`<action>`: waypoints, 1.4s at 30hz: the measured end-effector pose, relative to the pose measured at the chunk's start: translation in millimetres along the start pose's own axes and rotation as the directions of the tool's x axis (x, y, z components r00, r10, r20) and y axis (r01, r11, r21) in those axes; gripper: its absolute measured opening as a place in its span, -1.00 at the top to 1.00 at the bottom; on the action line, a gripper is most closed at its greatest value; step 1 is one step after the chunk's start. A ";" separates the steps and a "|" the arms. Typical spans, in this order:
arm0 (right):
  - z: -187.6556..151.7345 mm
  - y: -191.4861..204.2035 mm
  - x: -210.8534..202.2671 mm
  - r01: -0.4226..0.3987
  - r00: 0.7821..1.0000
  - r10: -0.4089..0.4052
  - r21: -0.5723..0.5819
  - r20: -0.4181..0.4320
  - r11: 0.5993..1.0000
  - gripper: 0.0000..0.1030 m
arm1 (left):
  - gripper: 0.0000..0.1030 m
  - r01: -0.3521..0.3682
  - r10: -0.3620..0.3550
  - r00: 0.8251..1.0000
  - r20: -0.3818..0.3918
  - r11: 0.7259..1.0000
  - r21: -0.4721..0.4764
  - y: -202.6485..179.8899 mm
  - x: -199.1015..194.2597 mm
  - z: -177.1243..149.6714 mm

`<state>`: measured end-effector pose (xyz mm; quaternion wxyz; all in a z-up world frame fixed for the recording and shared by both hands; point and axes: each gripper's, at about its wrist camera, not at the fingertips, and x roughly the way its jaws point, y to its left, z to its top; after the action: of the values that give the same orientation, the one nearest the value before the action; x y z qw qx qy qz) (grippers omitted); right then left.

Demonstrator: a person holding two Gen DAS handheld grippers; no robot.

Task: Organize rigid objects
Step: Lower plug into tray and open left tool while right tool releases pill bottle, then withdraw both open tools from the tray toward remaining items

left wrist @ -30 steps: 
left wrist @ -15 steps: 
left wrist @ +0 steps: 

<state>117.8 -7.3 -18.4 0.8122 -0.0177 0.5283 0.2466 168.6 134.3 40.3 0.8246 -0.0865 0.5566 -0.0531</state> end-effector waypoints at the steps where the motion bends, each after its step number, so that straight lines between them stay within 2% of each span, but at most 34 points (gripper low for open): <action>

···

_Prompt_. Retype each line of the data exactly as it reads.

_Result_.
`<action>`: waypoints, 1.4s at 30hz: the measured end-effector pose, relative to the pose measured at the chunk's start: translation in millimetres along the start pose's own axes and rotation as the directions of the tool's x axis (x, y, z components r00, r10, r20) and y axis (r01, r11, r21) in those axes; gripper: its absolute measured opening as a place in its span, -1.00 at the top to 1.00 at the bottom; on the action line, a gripper is most closed at its greatest value; step 1 is one step after the chunk's start. A ";" separates the steps and a "|" the arms. Typical spans, in this order:
arm0 (right):
  - z: -187.6556..151.7345 mm
  - y: -191.4861..204.2035 mm
  - x: -210.8534..202.2671 mm
  - r01: -0.4226..0.3987
  - r00: 0.7821..1.0000
  - r10: -0.4089..0.4052
  - r21: -0.5723..0.5819
  - r20: -0.4181..0.4320
  - r11: 0.5993..1.0000
  - gripper: 0.0000..0.1030 m
arm1 (left):
  - gripper: 0.0000..0.1030 m
  - r01: -0.3521..0.3682
  - r10: -0.3620..0.3550
  - r00: 0.8251..1.0000
  - r20: -0.3818..0.3918
  - r11: 0.7259..1.0000
  - r21: -0.4721..0.4764
  - y: -202.6485..179.8899 mm
  - x: -199.1015..194.2597 mm
  - z: -177.1243..149.6714 mm

`<state>`: measured end-effector pose (xyz mm; quaternion wxyz; all in a z-up world frame fixed for the recording and shared by both hands; point and axes: each gripper's, at about its wrist camera, not at the fingertips, and x roughly the way its jaws point, y to its left, z to its top; after the action: of the values that give the same orientation, the one nearest the value before the action; x y z qw qx qy qz) (grippers omitted); right then left.

Demonstrator: a person holding two Gen DAS handheld grippers; no robot.

Task: Organize rigid objects
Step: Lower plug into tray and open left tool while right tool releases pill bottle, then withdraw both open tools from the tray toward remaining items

left wrist @ -30 steps: 
left wrist @ -15 steps: 
left wrist @ +0 steps: 

<state>117.8 -7.3 -18.4 0.8122 -0.0177 0.5283 0.2466 168.6 134.3 40.3 0.8246 -0.0865 0.5566 -0.0531</state> end-effector waypoints at the steps where the motion bends, each after its step number, so that straight lines between them stay within 2% of each span, but at most 34 points (gripper low for open): <action>

That finishes the output.